Stored data
◇ ◇ ◇ ◇ ◇

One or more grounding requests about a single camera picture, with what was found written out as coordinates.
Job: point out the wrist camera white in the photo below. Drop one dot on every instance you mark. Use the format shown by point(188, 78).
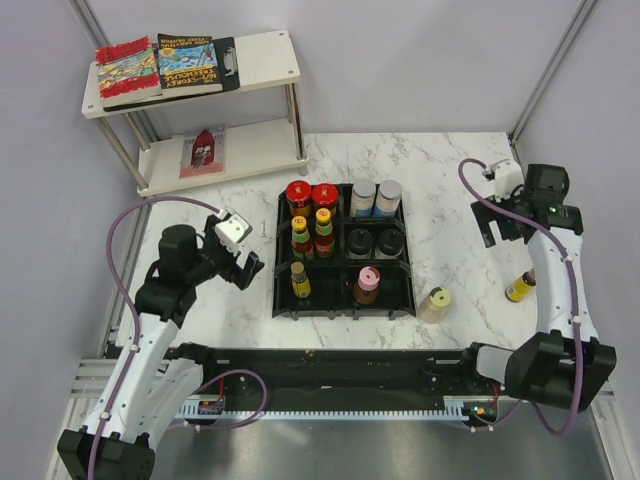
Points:
point(508, 179)
point(232, 232)

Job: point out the white cable duct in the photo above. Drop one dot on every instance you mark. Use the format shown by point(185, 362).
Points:
point(452, 410)

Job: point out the yellow cap sauce bottle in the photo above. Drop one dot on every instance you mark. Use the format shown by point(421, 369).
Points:
point(324, 238)

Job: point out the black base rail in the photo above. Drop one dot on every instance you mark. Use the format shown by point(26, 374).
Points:
point(338, 381)

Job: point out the red cover book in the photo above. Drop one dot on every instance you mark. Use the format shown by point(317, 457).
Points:
point(127, 72)

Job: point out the blue label clear jar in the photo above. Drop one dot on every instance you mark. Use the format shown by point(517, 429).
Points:
point(387, 199)

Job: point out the white two-tier shelf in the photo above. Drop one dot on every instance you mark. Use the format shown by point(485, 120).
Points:
point(262, 117)

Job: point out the black lid clear jar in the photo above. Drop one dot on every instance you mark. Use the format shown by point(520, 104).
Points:
point(390, 244)

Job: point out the black compartment organizer tray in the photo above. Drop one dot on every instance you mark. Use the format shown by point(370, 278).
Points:
point(332, 280)

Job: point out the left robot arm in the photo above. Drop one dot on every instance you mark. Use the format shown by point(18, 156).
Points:
point(120, 435)

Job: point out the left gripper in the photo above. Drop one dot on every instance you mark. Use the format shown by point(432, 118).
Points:
point(241, 277)

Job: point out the black cover treehouse book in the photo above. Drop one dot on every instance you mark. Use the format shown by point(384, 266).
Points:
point(187, 65)

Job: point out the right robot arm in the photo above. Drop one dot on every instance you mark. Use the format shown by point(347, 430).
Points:
point(564, 364)

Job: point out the pink book on lower shelf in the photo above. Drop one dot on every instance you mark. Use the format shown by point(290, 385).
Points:
point(203, 152)

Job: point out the brown cap small bottle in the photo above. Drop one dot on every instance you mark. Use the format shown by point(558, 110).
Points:
point(521, 287)

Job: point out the green label sauce bottle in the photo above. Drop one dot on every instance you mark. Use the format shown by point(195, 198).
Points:
point(301, 241)

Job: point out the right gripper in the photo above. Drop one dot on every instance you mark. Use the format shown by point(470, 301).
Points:
point(485, 213)

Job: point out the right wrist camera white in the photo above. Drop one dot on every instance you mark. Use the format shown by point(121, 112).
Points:
point(508, 179)

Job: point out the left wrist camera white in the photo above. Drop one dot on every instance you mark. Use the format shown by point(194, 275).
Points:
point(232, 232)

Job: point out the red lid sauce jar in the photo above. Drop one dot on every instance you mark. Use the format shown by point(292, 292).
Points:
point(299, 198)

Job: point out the clear jar grey lid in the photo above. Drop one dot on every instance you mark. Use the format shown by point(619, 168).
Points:
point(362, 198)

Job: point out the yellow lid spice jar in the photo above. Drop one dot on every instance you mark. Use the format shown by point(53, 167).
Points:
point(435, 305)

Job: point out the small yellow label bottle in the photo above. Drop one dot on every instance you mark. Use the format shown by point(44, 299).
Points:
point(300, 282)

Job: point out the pink lid spice jar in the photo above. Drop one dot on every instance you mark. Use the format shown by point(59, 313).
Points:
point(366, 287)

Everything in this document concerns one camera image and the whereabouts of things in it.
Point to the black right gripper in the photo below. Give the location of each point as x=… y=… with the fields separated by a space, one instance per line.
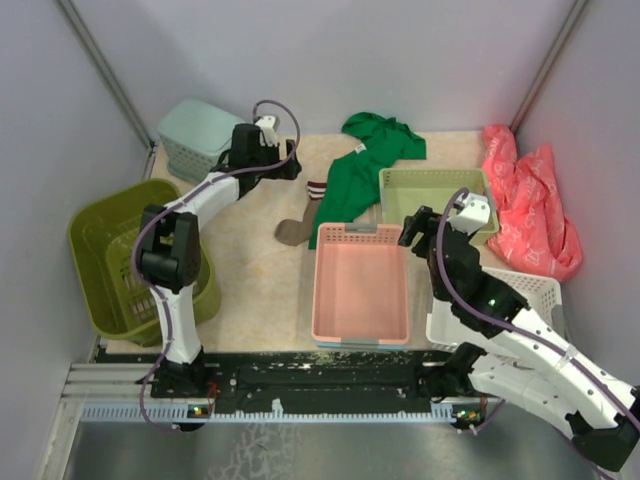
x=423 y=221

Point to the pink plastic bag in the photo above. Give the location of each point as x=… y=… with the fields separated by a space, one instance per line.
x=535 y=235

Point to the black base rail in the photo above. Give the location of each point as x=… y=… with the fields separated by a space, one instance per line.
x=302 y=383

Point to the light blue laundry basket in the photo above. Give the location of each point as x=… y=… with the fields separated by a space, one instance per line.
x=194 y=134

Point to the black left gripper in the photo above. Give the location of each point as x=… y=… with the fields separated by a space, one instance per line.
x=275 y=152

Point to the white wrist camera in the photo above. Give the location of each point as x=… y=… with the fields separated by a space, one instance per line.
x=472 y=212
x=268 y=126

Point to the white slotted cable duct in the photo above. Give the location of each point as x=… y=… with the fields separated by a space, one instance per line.
x=189 y=413

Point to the olive green laundry basket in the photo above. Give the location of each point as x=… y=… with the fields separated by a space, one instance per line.
x=102 y=236

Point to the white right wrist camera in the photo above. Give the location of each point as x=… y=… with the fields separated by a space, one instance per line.
x=472 y=212

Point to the green shirt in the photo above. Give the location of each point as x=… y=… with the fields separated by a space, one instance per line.
x=353 y=180

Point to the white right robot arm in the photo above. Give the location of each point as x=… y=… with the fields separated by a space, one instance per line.
x=509 y=350

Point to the light green plastic basket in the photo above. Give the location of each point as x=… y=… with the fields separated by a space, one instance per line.
x=404 y=190

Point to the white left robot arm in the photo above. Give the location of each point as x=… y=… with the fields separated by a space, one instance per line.
x=181 y=370

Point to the brown striped sock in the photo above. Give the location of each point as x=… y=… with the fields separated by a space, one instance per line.
x=291 y=232

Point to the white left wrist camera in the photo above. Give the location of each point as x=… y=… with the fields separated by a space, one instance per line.
x=268 y=126

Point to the pink plastic basket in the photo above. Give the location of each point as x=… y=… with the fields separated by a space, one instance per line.
x=360 y=283

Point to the white plastic basket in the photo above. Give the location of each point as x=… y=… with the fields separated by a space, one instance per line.
x=445 y=332

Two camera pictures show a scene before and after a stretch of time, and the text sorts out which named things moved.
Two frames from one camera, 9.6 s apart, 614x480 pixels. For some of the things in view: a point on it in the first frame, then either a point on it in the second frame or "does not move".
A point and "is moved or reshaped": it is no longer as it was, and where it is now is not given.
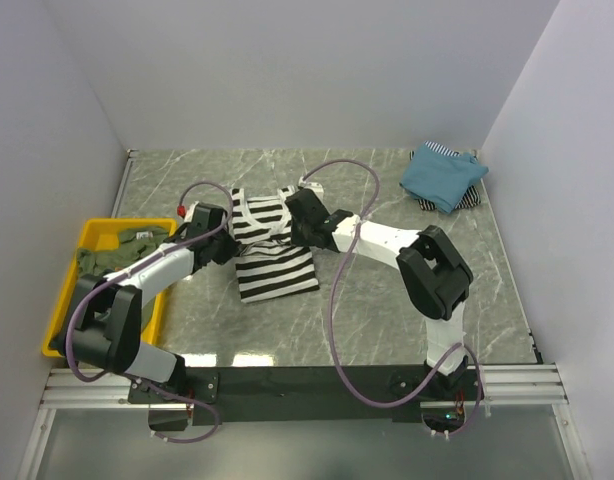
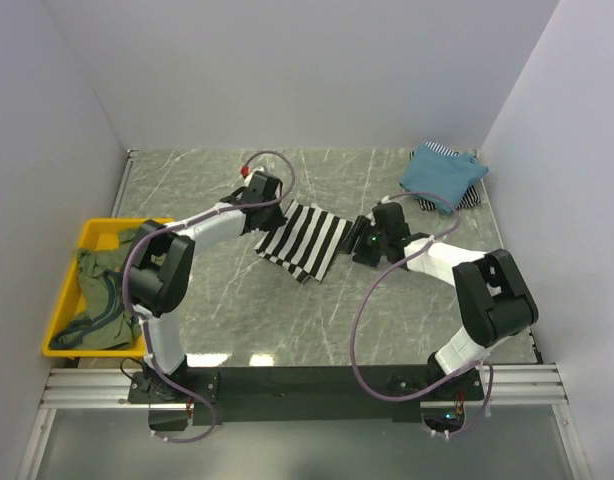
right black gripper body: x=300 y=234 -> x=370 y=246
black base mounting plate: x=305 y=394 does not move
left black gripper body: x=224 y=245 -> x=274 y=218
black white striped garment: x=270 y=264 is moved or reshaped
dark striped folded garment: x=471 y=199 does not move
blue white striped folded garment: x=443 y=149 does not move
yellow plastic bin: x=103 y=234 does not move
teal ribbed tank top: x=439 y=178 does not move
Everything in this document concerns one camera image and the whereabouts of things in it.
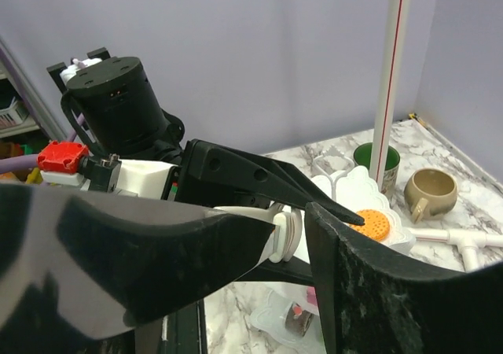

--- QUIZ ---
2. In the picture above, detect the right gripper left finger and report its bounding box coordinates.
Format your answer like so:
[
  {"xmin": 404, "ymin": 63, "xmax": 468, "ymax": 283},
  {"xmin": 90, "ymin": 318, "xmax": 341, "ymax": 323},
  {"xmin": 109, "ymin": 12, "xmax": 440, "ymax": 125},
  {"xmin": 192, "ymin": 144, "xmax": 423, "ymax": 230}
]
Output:
[{"xmin": 0, "ymin": 183, "xmax": 276, "ymax": 354}]

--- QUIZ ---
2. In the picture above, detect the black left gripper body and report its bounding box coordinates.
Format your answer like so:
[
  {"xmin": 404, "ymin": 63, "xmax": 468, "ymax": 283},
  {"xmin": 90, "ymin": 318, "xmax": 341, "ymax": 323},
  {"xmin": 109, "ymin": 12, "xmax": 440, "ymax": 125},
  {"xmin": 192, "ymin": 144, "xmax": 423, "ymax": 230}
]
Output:
[{"xmin": 175, "ymin": 139, "xmax": 364, "ymax": 226}]

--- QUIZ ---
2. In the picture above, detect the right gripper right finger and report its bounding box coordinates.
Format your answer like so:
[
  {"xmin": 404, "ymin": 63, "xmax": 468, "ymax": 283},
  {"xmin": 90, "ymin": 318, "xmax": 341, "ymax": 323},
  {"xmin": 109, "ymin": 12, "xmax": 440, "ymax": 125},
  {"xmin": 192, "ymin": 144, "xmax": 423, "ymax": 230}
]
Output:
[{"xmin": 305, "ymin": 203, "xmax": 502, "ymax": 353}]

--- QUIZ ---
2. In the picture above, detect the orange sandwich biscuit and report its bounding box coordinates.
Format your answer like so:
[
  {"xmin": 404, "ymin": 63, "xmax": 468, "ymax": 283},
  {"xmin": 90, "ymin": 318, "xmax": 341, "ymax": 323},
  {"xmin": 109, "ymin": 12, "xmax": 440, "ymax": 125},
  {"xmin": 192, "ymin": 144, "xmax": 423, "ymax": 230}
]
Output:
[{"xmin": 349, "ymin": 209, "xmax": 391, "ymax": 242}]

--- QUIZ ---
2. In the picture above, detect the three tier white stand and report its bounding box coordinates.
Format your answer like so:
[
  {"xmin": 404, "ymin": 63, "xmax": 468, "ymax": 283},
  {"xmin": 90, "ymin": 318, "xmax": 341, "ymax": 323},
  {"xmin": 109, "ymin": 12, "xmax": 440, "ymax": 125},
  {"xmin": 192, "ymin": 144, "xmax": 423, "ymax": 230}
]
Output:
[{"xmin": 251, "ymin": 155, "xmax": 417, "ymax": 349}]

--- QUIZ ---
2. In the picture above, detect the pink cake slice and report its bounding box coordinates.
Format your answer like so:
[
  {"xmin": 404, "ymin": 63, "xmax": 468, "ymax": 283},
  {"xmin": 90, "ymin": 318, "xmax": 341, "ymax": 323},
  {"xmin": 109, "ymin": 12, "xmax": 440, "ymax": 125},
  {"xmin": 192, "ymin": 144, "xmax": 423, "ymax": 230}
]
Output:
[{"xmin": 306, "ymin": 286, "xmax": 318, "ymax": 306}]

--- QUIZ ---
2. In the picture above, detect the chocolate swiss roll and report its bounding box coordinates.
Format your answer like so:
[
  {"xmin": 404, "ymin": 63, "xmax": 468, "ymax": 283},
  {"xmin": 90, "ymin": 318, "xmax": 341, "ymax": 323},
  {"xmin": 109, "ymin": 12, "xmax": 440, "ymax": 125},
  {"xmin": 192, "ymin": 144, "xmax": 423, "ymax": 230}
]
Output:
[{"xmin": 285, "ymin": 303, "xmax": 314, "ymax": 337}]

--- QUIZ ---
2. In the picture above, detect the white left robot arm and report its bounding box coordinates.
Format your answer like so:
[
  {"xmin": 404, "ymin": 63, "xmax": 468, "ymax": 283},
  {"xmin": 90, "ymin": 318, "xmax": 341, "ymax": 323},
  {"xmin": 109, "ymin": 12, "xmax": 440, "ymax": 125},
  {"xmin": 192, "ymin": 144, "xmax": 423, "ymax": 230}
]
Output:
[{"xmin": 46, "ymin": 48, "xmax": 364, "ymax": 226}]

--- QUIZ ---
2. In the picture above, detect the middle white pvc pole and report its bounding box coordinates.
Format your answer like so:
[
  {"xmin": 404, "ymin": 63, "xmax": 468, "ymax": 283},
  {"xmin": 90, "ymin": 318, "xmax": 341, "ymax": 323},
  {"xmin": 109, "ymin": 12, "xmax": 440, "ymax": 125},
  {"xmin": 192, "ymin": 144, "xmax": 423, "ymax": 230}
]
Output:
[{"xmin": 408, "ymin": 227, "xmax": 502, "ymax": 272}]

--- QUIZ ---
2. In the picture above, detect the white pvc pole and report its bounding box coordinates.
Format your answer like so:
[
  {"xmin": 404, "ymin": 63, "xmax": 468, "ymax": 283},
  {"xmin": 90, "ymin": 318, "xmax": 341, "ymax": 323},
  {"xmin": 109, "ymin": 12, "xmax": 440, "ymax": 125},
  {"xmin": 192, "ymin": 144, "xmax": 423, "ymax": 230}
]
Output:
[
  {"xmin": 369, "ymin": 0, "xmax": 411, "ymax": 186},
  {"xmin": 408, "ymin": 227, "xmax": 502, "ymax": 272}
]

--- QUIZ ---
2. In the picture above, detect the beige ceramic mug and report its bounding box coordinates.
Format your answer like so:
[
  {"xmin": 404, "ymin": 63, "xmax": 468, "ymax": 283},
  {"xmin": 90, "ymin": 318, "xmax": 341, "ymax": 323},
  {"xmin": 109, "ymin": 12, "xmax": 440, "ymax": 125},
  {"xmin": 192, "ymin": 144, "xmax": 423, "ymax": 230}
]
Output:
[{"xmin": 404, "ymin": 168, "xmax": 458, "ymax": 224}]

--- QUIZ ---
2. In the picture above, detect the green interior mug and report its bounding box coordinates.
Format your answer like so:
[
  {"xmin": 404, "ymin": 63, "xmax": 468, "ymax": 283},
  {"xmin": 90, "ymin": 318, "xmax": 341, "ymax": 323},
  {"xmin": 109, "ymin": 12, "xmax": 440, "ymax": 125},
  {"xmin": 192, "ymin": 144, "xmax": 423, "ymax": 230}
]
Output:
[{"xmin": 352, "ymin": 142, "xmax": 402, "ymax": 200}]

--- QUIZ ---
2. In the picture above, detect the left white pvc pole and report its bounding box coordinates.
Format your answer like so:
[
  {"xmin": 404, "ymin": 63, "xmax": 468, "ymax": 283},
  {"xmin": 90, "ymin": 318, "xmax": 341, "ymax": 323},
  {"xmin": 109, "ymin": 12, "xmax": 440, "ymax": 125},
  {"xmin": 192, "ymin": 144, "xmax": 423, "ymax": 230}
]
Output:
[{"xmin": 369, "ymin": 0, "xmax": 411, "ymax": 186}]

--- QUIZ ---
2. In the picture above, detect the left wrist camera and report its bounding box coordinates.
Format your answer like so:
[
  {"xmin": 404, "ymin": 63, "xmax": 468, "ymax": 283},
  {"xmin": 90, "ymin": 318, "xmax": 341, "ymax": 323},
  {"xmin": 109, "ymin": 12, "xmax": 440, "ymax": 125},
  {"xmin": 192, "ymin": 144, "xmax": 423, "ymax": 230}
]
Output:
[{"xmin": 37, "ymin": 141, "xmax": 181, "ymax": 200}]

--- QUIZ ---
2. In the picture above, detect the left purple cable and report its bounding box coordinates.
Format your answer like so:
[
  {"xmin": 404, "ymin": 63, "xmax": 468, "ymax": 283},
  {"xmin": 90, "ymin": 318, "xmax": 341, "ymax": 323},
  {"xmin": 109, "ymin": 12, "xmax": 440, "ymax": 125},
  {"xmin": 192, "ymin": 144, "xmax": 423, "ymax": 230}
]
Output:
[{"xmin": 0, "ymin": 58, "xmax": 91, "ymax": 182}]

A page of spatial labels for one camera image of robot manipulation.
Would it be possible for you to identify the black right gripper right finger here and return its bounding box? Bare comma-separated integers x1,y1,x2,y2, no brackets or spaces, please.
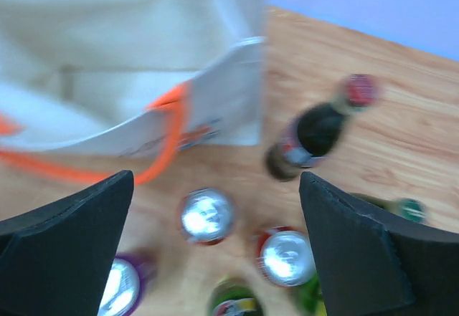
299,172,458,315

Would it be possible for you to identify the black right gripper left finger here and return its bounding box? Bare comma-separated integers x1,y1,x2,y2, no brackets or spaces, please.
1,170,134,315

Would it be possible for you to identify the green glass bottle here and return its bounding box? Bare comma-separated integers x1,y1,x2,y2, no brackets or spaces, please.
294,273,327,316
207,277,265,316
351,193,426,224

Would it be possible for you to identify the purple soda can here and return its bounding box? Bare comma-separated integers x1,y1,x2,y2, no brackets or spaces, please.
98,251,157,316

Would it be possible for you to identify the red soda can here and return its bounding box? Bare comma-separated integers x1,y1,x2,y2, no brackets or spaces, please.
177,187,237,246
253,226,316,287

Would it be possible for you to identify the glass cola bottle red cap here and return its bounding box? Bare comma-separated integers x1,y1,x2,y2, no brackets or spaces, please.
265,74,379,181

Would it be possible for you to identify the white canvas tote bag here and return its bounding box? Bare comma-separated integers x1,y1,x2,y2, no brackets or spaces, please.
1,0,266,157

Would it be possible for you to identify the orange bag handle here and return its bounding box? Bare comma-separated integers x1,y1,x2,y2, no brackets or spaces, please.
0,82,191,186

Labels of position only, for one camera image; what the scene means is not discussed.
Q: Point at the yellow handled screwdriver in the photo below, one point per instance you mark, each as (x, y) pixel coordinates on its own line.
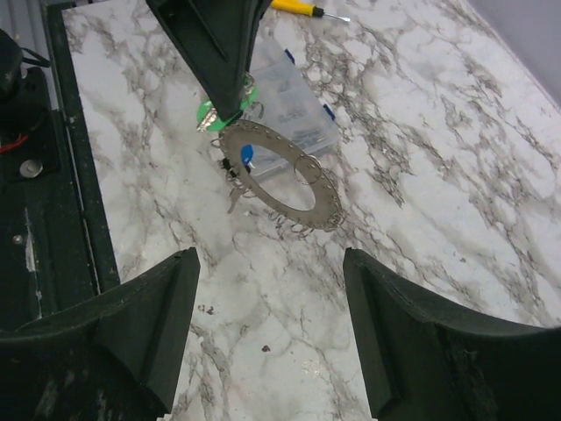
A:
(304, 9)

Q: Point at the black key fob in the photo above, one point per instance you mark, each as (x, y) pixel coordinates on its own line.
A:
(225, 163)

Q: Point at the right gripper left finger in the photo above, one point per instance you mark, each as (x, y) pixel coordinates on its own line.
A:
(116, 356)

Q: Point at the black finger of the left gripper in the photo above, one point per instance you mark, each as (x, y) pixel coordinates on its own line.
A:
(216, 39)

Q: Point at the blue key tag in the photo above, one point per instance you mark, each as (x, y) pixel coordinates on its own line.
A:
(246, 155)

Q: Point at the large metal key ring disc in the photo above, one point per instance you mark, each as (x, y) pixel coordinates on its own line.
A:
(295, 186)

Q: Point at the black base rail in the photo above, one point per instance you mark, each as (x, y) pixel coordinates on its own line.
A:
(55, 242)

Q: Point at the clear plastic parts box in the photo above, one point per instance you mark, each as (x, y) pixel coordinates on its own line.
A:
(286, 103)

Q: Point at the green key tag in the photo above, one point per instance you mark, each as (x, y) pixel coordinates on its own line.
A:
(208, 119)

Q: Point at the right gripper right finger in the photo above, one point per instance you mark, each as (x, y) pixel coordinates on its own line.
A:
(424, 357)

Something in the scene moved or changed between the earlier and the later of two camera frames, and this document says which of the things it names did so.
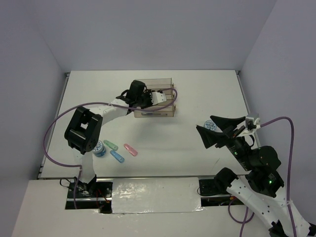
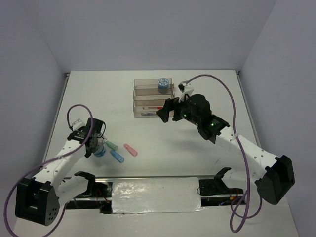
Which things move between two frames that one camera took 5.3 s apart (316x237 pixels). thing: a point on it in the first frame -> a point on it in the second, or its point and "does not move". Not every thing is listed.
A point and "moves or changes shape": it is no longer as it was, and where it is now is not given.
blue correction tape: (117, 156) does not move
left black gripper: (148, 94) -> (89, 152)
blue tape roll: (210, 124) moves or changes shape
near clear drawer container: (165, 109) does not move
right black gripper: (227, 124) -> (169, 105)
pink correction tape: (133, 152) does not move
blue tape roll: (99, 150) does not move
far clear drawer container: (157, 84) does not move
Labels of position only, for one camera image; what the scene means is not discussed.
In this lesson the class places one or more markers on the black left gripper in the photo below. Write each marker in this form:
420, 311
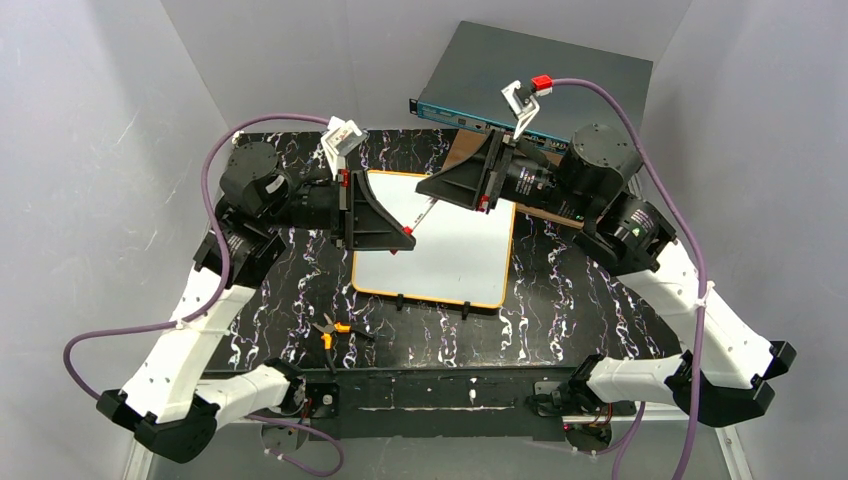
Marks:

◇ ◇ ◇ ◇ ◇

Work request:
Please reproduce exactly the lines above, beginning with the first and ending with the line that contains "Job: point out the wrist", and include nothing outside that range.

Result for this task:
One or more grounding requests about a single camera picture, with what was found written out as coordinates.
Job: point out the wrist camera white in the photo below. Drop one dot on every instance you mark. Use the format shown by point(188, 78).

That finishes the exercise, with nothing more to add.